Mastering Python List Structures: A Detailed Look at Features and Operations


This document covers an in-depth analysis of the List, one of the most fundamental data structures in Python. The goal is to move beyond the superficial usage of lists and to explore and organize their intrinsic features and core internal operating principles in depth.
We will first define the four basic characteristics of a list, organize its practical methods, and then proceed to a step-by-step analysis of its memory management and the Dunder methods that form the basis of operator overloading.

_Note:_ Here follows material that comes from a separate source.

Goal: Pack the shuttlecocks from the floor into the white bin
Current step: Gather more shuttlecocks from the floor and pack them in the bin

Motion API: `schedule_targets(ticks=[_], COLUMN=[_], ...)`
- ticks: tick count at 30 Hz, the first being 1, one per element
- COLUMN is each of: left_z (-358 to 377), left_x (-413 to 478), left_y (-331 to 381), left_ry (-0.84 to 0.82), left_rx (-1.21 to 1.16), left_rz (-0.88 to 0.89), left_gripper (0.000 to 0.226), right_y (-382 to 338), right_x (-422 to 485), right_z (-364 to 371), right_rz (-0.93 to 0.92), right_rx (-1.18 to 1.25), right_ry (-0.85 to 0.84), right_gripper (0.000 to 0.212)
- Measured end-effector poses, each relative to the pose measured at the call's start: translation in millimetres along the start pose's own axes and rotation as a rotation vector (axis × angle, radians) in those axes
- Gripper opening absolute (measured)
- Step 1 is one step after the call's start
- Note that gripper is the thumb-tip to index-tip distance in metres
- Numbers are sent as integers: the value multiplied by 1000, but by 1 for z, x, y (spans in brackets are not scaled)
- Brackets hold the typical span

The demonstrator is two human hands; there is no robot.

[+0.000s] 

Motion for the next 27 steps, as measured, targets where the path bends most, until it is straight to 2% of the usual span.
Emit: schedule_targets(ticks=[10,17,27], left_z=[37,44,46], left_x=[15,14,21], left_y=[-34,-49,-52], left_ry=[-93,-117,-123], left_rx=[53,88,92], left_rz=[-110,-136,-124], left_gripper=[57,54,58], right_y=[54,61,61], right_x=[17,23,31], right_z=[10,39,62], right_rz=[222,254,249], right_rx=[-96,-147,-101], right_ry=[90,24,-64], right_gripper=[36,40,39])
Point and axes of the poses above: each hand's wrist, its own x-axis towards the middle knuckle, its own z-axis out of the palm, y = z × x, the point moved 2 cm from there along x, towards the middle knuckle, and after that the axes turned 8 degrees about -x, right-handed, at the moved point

1. The 4 Core Features of a List
The List data structure is defined by the following four core features.
1-1. Ordered
All elements in a list have a distinct order, and this order is maintained as data is added. Each element can be accessed via a unique index, which allows for retrieving or modifying data at a specific position.
# The index starts from 0.
my_list = [10, 20, 30, 40, 50]
# Indexing: Accessing the element at index 1
print(my_list[1]) # Output: 20
# Slicing: Extracting a subset from index 2 up to (but not including) index 4
print(my_list[2:4]) # Output: [30, 40]
The guarantee of order forms the basis for using loops. The for
statement internally uses the iterator protocol to sequentially traverse from the first to the last element of the list, automatically terminating the loop once all elements have been visited.
1-2. Allows Duplicates
A list allows for the inclusion of multiple elements with the same value.
my_list = [10, 10, 10]
print(my_list) # Output: [10, 10, 10]
1-3. Mutable
A list is a 'Mutable' object. This means it is possible to modify, add, or delete its internal elements even after the object has been created.
my_list = [100, 200, 300]
print(f"Before modification: {my_list}") # Output: Before modification: [100, 200, 300]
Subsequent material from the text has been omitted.